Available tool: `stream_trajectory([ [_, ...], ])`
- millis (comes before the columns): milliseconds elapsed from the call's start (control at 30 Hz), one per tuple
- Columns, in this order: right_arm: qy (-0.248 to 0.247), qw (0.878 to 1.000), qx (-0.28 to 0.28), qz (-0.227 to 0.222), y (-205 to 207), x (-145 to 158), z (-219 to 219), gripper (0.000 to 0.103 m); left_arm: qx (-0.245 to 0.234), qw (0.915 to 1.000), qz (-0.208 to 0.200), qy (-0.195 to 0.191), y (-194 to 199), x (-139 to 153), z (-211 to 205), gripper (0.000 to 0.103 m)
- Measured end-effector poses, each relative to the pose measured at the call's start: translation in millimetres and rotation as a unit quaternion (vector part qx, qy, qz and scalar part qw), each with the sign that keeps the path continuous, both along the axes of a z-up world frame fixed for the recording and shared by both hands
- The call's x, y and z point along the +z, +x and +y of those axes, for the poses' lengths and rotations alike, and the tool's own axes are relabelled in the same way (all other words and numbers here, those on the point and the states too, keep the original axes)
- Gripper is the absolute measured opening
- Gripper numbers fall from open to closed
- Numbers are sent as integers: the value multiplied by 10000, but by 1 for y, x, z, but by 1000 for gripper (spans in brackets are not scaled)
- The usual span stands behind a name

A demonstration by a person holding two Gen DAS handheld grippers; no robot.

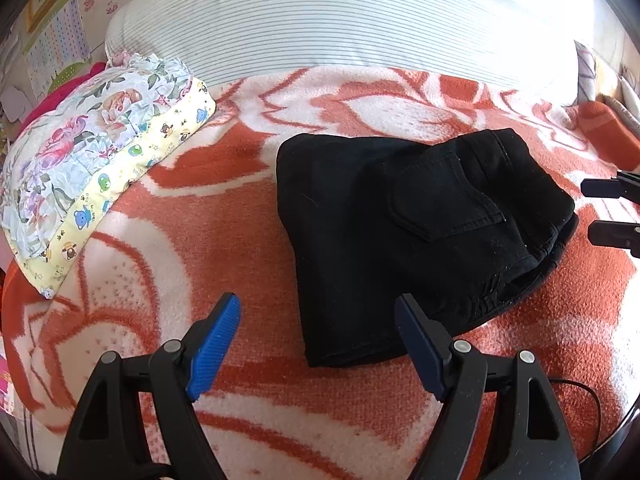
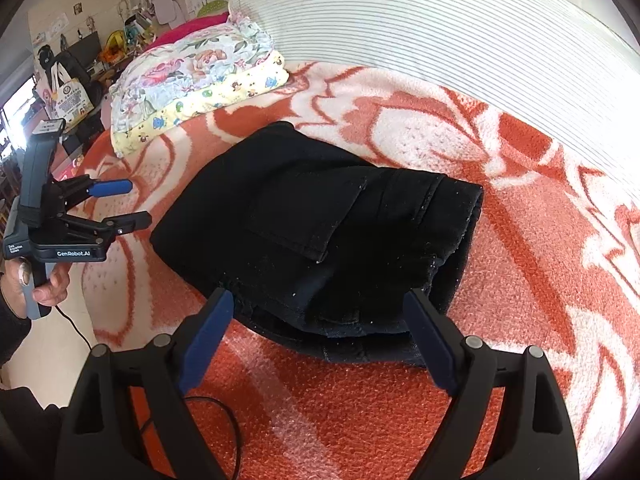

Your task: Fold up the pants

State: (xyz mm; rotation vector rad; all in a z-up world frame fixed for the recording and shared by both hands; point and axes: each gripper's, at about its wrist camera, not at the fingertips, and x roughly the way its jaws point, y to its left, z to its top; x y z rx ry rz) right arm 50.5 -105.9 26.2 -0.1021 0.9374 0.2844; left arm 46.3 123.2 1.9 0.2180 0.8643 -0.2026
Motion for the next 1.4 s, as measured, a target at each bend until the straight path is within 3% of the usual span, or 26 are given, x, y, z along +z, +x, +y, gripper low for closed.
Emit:
stream_trajectory([
  [233,-99,9999,37,46,2,-1,-5,87,-237,9993,267,128,-2,-4,-6,80],
  [633,-194,9992,338,126,-2,2,-2,87,-423,9972,-116,601,-22,4,-22,81],
  [1400,-246,9974,620,269,2,0,9,87,-319,9965,-330,702,-20,10,-15,81],
])
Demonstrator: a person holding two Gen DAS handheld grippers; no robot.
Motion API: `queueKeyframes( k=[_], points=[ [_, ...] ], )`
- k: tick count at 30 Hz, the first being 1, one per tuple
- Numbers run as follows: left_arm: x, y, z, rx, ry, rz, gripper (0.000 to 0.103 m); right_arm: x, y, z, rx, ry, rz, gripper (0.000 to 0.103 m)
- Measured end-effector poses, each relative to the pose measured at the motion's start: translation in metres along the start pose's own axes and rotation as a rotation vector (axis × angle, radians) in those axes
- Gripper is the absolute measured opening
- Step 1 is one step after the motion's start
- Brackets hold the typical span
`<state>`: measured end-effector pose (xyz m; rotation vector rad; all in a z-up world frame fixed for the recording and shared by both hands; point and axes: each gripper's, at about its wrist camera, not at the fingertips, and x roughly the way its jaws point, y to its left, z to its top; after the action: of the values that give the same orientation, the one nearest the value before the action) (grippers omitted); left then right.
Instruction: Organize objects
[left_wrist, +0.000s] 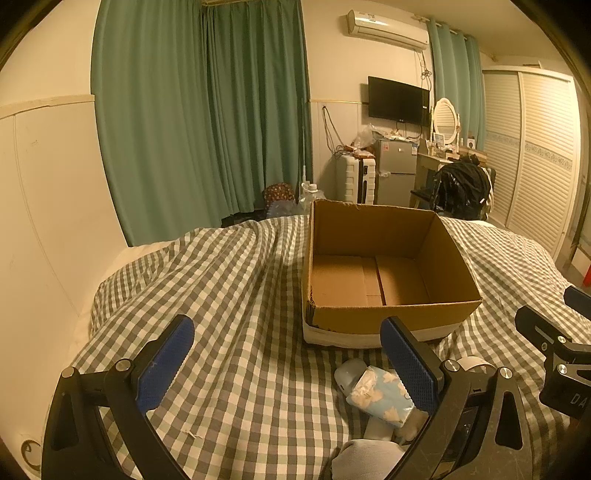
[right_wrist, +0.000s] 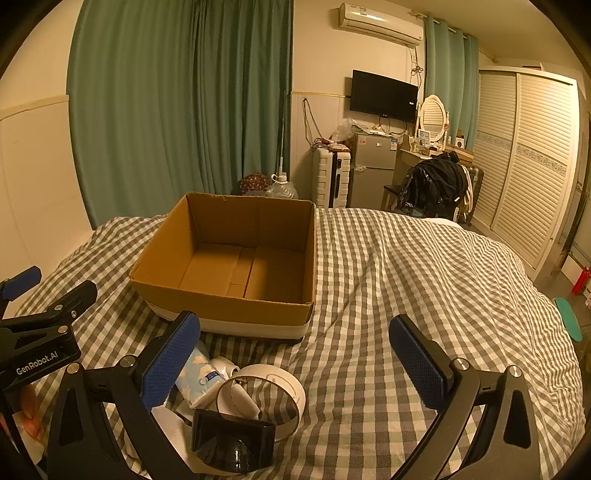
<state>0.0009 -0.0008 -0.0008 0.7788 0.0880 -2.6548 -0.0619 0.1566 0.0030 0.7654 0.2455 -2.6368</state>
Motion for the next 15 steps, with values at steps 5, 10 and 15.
queueKeyframes(
  k=[5,10,15],
  points=[
    [-0.0002,-0.0007,-0.0006,-0.003,0.002,-0.002,0.103,0.0001,0.0004,0.0002,0.000,0.000,-0.001,0.103],
    [-0.0003,-0.0024,-0.0028,0.001,0.005,-0.007,0.103,-0.0014,0.0022,0.0003,-0.002,-0.009,-0.004,0.103],
    [-0.0013,-0.0017,-0.0027,-0.007,0.005,0.002,0.103,-0.0037,0.0021,0.0013,0.000,-0.017,-0.004,0.103]
  ],
)
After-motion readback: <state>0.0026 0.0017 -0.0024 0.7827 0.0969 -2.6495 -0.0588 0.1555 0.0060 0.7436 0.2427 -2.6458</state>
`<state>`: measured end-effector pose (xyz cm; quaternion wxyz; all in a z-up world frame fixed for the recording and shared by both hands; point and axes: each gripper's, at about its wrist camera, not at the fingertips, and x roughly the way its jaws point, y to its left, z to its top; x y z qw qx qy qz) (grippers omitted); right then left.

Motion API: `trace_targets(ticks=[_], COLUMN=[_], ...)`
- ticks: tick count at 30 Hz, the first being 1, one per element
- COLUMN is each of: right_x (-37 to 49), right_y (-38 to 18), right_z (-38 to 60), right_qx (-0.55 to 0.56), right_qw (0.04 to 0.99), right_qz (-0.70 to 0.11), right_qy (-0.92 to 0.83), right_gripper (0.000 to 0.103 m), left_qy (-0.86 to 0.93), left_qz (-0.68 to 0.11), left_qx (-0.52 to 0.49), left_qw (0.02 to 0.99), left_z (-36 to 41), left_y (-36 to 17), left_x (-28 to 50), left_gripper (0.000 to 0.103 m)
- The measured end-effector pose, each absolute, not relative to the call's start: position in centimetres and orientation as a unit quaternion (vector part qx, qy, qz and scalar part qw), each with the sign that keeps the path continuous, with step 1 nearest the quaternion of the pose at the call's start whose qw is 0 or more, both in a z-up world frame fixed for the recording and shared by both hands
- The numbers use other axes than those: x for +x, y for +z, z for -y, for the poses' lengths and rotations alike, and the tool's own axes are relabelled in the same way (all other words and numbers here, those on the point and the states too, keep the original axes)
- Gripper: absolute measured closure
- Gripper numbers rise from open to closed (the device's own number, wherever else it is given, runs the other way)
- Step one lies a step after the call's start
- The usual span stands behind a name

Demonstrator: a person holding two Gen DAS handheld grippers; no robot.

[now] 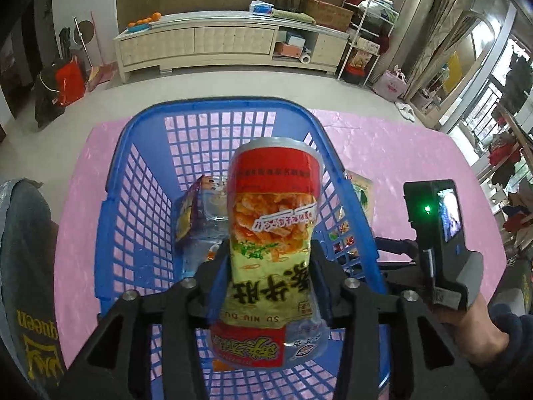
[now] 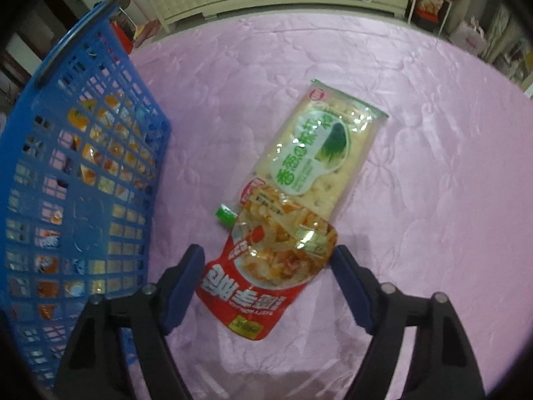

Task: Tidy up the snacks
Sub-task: 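Release the noodle pouch into the basket with the left tool while the right tool grasps the small red packet, then lift the small red packet with the right tool and carry it over the basket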

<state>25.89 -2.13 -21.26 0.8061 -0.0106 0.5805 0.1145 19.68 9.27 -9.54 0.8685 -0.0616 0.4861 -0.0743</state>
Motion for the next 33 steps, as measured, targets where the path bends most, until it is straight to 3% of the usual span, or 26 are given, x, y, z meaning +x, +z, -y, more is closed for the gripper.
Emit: trace_targets(ticks=[3,5,9,11,17,24,33], right_x=[25.5,25.3,24.0,23.4,21.3,19.0,16.5], right_y=[-21.4,-21.5,-21.2,-21.1,-20.6,-17.7,-13.3], right_z=[1.6,1.3,1.7,1.6,2.4,4.1,6.0], right_qx=[-0.031,-0.039,-0.046,-0.043,-0.039,-0.025,-0.010], right_qw=[0.808,0.810,0.812,0.812,0.809,0.818,0.835], right_qz=[-0.578,-0.575,-0.569,-0.569,-0.568,-0.552,-0.517], right_qy=[0.109,0.111,0.120,0.127,0.144,0.162,0.190], right_gripper=[0.034,0.038,0.062,0.068,0.075,0.094,0.094], left_qy=[-0.067,-0.064,-0.063,-0.066,-0.064,-0.056,-0.060], left_qz=[-0.497,-0.493,-0.481,-0.486,-0.510,-0.492,-0.445], left_qx=[-0.069,-0.064,-0.060,-0.046,-0.003,-0.005,0.008], left_qw=[0.863,0.865,0.872,0.870,0.858,0.869,0.894], left_z=[-9.2,-9.2,-9.6,-9.7,-8.9,-9.0,-8.5], left_y=[-10.2,-10.2,-9.7,-9.8,-10.5,-9.1,-4.9], left_x=[19.7,19.3,18.2,17.8,16.7,15.4,12.9], left_gripper=[0.045,0.045,0.042,0.042,0.042,0.039,0.031])
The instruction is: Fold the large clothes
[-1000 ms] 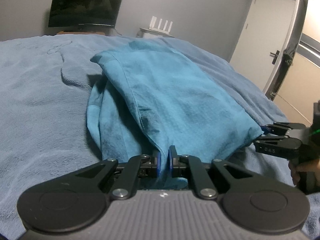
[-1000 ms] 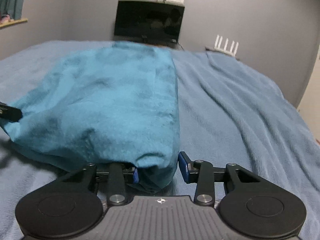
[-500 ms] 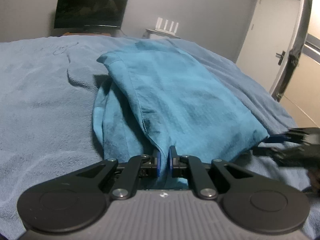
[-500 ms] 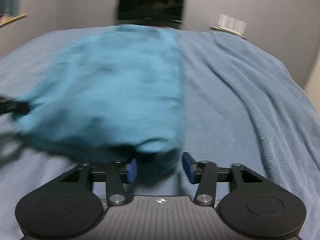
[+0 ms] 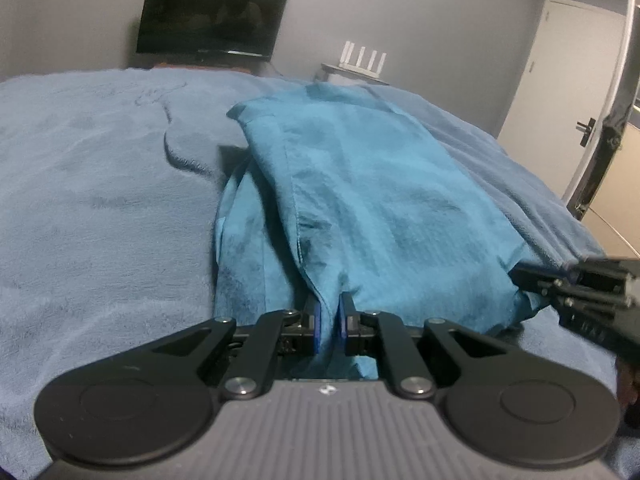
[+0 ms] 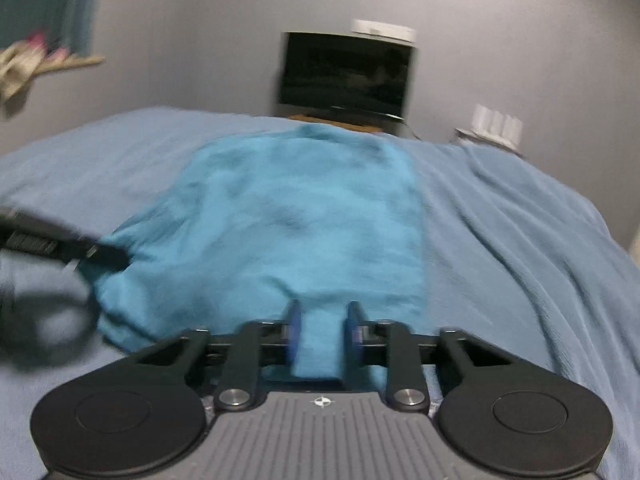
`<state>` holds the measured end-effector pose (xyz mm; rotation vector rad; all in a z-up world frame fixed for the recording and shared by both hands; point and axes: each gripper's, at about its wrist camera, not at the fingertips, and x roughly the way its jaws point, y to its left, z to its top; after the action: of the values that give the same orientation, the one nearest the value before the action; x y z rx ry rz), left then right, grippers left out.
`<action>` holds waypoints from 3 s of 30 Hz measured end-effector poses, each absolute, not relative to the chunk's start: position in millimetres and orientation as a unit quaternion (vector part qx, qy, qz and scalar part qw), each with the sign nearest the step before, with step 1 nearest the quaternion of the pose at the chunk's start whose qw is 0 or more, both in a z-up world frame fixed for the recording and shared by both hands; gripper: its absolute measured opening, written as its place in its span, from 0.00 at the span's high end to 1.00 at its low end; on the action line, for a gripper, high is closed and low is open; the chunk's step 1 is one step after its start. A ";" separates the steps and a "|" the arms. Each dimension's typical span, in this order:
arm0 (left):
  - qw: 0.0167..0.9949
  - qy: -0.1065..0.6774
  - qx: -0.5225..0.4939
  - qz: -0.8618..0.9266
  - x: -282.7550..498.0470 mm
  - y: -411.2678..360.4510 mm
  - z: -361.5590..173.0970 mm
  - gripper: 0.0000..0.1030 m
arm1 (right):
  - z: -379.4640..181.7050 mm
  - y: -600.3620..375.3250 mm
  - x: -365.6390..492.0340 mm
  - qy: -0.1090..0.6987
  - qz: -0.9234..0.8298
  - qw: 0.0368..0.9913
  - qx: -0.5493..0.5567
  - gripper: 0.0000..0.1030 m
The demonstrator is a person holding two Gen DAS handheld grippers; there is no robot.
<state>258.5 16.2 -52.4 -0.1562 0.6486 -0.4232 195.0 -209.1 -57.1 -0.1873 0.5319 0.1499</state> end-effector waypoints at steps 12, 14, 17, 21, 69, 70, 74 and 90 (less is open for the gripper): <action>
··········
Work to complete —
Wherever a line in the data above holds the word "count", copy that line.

Task response —
- k: tick count at 30 Hz, the first being 1, one per tuple
- ticks: tick count at 30 Hz, the first being 1, one per element

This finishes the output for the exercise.